Task directions » Look through the data below and report how many lines include "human". Only the number should be given.

____ Supplied material

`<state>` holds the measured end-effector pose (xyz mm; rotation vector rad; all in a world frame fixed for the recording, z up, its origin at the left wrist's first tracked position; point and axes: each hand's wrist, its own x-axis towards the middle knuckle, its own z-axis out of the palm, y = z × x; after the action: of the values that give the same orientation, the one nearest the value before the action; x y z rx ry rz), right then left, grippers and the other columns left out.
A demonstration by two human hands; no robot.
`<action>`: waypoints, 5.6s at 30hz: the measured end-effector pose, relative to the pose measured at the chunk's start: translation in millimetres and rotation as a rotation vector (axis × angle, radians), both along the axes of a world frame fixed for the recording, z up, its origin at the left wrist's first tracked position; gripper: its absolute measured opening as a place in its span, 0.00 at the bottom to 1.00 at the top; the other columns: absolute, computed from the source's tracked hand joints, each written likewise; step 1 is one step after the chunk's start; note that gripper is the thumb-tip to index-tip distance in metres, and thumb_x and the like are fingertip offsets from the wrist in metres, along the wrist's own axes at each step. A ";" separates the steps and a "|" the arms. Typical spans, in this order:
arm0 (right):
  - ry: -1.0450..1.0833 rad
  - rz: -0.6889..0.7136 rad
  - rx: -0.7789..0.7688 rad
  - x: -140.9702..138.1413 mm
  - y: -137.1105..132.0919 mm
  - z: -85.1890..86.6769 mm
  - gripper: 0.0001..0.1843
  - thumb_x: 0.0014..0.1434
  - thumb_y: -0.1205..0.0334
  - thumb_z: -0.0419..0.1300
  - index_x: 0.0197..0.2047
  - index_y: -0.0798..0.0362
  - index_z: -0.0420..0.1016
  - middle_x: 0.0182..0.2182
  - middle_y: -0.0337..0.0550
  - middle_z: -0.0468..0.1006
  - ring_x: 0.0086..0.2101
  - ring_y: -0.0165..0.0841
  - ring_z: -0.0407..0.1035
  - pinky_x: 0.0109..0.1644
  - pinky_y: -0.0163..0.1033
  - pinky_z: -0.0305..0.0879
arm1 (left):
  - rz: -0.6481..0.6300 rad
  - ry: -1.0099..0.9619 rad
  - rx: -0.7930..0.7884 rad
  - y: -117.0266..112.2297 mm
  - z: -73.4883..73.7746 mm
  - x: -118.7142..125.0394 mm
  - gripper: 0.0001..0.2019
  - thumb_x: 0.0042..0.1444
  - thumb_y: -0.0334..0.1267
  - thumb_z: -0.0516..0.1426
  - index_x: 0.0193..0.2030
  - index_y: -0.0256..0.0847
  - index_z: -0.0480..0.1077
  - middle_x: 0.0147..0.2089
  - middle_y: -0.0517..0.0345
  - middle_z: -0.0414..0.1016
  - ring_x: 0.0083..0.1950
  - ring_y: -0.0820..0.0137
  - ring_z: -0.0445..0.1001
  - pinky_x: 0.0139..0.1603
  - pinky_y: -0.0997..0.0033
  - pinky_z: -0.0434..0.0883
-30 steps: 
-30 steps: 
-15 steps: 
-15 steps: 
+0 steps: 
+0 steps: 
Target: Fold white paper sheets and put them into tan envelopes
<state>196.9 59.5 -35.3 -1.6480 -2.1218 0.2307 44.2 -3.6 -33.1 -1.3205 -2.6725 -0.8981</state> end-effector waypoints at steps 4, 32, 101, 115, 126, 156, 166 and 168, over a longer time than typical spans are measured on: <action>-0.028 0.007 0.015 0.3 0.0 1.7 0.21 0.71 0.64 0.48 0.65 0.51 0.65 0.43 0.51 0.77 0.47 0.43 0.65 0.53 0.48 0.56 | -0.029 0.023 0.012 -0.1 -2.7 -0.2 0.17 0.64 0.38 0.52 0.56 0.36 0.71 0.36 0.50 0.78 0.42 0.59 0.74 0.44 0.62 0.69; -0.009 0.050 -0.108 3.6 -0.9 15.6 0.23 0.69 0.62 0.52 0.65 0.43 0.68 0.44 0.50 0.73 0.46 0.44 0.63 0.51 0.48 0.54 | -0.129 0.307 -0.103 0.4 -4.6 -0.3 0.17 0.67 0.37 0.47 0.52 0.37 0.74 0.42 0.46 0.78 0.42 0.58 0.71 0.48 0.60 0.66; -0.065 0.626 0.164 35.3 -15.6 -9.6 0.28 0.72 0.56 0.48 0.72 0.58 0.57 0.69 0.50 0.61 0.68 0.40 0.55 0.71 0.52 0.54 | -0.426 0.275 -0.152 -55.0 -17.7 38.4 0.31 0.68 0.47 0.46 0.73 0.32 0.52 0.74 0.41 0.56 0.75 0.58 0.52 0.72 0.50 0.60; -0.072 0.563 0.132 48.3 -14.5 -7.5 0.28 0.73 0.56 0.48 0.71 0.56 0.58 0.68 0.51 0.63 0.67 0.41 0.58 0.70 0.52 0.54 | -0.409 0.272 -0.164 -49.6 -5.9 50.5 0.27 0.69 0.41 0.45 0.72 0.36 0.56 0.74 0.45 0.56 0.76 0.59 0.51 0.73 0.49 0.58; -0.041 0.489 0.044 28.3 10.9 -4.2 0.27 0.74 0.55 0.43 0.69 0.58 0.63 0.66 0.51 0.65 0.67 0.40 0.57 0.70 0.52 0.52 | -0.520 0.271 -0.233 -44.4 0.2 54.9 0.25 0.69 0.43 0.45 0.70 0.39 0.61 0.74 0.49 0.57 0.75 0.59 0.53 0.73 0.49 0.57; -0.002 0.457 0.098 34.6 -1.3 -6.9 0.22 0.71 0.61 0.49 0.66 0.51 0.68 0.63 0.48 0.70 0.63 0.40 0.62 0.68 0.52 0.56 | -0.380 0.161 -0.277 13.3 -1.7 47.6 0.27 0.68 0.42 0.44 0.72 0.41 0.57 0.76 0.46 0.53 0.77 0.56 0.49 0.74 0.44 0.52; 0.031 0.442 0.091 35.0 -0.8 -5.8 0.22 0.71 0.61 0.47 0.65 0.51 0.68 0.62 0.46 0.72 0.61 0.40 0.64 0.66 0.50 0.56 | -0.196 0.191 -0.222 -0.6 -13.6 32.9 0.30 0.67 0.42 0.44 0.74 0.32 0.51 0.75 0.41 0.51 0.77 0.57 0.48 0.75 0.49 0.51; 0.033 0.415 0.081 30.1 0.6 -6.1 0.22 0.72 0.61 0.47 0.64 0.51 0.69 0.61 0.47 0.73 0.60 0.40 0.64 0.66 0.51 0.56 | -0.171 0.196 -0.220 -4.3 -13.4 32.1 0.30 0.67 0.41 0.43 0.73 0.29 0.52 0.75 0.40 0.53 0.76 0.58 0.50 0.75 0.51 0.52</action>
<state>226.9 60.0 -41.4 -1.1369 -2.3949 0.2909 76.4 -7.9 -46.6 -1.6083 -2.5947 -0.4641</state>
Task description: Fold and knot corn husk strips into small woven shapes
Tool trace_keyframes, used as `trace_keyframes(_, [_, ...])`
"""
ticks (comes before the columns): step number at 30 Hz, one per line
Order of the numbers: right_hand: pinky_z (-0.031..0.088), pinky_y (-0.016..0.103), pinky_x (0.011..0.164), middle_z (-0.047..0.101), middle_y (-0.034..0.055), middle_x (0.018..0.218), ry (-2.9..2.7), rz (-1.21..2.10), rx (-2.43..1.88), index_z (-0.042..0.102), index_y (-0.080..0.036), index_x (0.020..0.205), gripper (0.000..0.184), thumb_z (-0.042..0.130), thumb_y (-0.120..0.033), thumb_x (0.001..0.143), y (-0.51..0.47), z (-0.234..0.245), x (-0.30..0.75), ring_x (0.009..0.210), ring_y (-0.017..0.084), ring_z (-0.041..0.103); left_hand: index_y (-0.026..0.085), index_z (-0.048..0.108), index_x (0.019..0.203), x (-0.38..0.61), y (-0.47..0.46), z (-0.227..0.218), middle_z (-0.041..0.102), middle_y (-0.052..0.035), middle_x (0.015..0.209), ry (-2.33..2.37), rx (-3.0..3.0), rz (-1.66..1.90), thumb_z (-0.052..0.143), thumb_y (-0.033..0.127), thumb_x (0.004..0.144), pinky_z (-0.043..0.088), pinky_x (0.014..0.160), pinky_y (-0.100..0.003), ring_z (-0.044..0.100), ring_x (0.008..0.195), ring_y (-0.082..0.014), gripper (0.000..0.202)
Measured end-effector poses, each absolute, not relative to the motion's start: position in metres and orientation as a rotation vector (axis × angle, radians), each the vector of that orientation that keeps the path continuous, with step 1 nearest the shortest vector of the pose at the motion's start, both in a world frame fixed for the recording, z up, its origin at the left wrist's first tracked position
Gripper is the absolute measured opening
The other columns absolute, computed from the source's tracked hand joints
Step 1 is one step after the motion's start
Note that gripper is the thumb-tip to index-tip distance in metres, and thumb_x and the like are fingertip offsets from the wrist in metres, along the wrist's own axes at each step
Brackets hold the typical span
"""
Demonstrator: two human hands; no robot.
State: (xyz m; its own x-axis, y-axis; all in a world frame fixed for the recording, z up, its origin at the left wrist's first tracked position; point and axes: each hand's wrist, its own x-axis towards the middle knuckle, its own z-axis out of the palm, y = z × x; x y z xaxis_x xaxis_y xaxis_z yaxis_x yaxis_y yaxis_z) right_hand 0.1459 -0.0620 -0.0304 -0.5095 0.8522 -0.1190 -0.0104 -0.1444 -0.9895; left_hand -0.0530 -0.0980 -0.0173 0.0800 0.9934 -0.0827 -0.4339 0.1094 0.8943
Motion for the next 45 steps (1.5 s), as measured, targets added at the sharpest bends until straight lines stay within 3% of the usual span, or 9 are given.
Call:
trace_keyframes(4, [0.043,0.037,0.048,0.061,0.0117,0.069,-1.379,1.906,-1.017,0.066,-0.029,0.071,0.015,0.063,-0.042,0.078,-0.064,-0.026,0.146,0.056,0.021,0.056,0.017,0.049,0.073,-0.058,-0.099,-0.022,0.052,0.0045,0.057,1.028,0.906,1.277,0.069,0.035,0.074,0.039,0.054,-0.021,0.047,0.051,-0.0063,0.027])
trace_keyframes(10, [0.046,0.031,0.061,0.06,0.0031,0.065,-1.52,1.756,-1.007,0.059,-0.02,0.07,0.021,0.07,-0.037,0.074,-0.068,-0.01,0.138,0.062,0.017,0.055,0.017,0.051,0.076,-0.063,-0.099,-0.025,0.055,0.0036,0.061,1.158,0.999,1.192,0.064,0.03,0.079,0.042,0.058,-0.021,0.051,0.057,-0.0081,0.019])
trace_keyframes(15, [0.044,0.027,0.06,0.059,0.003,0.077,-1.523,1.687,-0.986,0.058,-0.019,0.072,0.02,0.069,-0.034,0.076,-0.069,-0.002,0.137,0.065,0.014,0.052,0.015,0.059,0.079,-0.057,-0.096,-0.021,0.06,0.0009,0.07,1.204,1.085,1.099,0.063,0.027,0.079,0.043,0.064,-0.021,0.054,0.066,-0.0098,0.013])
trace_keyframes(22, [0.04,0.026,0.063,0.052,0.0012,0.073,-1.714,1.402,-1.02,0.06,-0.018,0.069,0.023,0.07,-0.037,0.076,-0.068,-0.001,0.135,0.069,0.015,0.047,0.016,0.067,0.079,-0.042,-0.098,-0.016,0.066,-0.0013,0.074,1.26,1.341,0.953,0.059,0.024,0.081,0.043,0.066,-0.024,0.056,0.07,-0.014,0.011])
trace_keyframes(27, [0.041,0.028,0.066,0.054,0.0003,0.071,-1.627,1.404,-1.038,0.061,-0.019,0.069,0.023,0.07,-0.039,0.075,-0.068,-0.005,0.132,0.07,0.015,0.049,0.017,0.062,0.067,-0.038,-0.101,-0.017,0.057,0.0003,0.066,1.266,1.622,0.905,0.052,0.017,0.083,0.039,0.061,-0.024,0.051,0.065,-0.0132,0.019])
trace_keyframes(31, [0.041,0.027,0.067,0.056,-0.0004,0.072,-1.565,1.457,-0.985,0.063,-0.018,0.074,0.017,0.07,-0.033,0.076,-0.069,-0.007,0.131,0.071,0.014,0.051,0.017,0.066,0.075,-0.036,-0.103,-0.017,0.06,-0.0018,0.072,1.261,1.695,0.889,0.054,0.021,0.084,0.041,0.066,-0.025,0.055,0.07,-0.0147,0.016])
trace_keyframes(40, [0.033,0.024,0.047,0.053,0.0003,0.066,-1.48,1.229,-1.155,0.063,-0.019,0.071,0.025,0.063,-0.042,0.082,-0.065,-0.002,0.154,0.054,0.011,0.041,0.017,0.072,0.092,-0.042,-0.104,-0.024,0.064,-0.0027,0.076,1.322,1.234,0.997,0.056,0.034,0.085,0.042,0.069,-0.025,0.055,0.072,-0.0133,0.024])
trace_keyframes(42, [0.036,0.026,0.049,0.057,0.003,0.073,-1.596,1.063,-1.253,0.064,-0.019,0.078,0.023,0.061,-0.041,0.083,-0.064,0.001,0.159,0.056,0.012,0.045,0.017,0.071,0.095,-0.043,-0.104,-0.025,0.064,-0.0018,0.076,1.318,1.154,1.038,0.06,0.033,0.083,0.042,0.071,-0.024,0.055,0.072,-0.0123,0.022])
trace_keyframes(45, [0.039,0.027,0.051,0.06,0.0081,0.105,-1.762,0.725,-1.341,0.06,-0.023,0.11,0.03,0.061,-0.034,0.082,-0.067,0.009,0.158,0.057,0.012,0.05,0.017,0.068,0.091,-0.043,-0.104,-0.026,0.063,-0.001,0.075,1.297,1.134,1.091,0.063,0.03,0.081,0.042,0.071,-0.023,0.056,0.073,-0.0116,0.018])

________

Your solution » 2